Exercise: The lines below, all of them, should be returned exactly as they appear.

::::::

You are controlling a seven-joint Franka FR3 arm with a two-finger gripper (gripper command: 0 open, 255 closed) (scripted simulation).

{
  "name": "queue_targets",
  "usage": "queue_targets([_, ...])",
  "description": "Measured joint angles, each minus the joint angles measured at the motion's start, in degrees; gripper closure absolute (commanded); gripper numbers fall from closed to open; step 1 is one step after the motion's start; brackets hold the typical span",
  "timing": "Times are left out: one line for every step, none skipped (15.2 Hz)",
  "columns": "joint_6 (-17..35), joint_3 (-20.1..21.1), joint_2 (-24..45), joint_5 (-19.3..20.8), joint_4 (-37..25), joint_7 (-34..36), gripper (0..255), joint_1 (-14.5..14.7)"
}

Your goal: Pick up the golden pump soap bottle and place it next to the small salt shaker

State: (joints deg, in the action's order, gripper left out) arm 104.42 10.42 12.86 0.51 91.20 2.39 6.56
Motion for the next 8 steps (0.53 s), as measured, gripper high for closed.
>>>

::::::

Response to the task:
You are controlling a seven-joint Franka FR3 arm with a two-finger gripper (gripper command: 0 open, 255 closed) (scripted simulation).

{
  "name": "queue_targets",
  "usage": "queue_targets([_, ...])",
  "description": "Measured joint angles, each minus the joint angles measured at the motion's start, in degrees; gripper closure absolute (commanded); gripper numbers fall from closed to open; step 1 is one step after the motion's start; brackets hold the typical span",
  "timing": "Times are left out: one line for every step, none skipped (15.2 Hz)",
  "columns": "joint_6 (-17..35), joint_3 (-20.1..21.1), joint_2 (-24..45), joint_5 (-19.3..20.8), joint_4 (-37..25), joint_7 (-34..36), gripper (0..255), joint_1 (-14.5..14.7)"
}

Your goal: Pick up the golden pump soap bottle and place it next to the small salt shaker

State: (joints deg, in the action's order, gripper left out) arm 104.42 10.42 12.86 0.51 91.20 2.39 6.56
Motion for the next 8 steps (0.53 s), as measured, gripper high for closed.
>>>

What appears above is the full answer.